Building semantic models
How to build a semantic model
A semantic model is the Semantic Layer equivalent to a logical layer model (what historically has just been called a 'model' in dbt land). Just as configurations for models are defined on the models:
YAML key, configurations for semantic models are housed under semantic models:
. A key difference is that while a logical model consists of configuration and SQL or Python code, a semantic model is defined purely via YAML. Rather than encoding a specific dataset, a semantic model describes relationships and expressions that let your end users select and refine their own datasets dynamically and reliably.
- ⚙️ Semantic models are comprised of three components:
- 🫂 entities: these describe the relationships between various semantic models (think ids)
- 🔪 dimensions: these are the columns you want to slice, dice, group, and filter by (think timestamps, categories, booleans).

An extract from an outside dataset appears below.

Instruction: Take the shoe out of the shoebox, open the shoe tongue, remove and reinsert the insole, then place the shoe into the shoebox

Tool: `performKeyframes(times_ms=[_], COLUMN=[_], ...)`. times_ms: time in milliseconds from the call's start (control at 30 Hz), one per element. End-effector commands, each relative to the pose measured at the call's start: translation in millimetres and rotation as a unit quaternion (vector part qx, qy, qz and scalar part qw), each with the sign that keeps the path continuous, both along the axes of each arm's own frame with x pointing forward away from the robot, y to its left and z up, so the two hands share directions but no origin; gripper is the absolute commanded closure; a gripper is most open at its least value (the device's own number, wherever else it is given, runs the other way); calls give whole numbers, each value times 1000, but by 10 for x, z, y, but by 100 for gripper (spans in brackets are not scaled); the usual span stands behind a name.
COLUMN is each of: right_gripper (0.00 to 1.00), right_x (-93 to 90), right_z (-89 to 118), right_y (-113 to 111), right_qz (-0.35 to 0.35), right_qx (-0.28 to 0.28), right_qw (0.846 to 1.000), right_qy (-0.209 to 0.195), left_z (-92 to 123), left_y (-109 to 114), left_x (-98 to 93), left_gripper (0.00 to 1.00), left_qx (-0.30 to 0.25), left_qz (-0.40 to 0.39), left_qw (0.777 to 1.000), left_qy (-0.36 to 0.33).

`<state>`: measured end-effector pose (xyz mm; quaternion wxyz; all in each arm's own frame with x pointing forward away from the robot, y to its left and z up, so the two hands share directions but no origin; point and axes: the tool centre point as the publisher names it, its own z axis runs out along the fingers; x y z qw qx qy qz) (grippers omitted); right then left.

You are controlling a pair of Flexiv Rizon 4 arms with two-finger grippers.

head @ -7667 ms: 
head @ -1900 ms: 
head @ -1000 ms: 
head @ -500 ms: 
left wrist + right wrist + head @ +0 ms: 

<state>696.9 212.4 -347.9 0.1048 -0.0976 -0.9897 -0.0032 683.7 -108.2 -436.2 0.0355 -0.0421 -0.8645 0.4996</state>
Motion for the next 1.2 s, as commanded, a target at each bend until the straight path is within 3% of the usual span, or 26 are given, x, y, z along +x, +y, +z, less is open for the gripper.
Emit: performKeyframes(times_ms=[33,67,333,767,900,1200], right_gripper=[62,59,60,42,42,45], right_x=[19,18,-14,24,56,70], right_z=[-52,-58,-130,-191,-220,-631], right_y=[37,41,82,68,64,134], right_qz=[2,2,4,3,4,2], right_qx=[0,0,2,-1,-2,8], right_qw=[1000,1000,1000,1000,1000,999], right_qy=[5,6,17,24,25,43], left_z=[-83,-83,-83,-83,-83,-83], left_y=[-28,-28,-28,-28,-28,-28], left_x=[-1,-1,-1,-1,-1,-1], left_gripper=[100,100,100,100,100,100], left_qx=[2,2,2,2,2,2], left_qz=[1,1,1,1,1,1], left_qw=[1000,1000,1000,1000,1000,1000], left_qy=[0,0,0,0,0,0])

- 📏 measures: these are the quantitative values you want to aggregate
- 🪣 We define columns as being an entity, dimension, or measure. Columns will typically fit into one of these 3 buckets, or if they're a complex aggregation expression, they might constitute a metric.
Defining orders
Let's zoom in on how we might define an orders semantic model.
- 📗 We define it as a YAML dictionary in the
semantic_models
list. - 📑 It will have a name, entities list, dimensions list, and measures list.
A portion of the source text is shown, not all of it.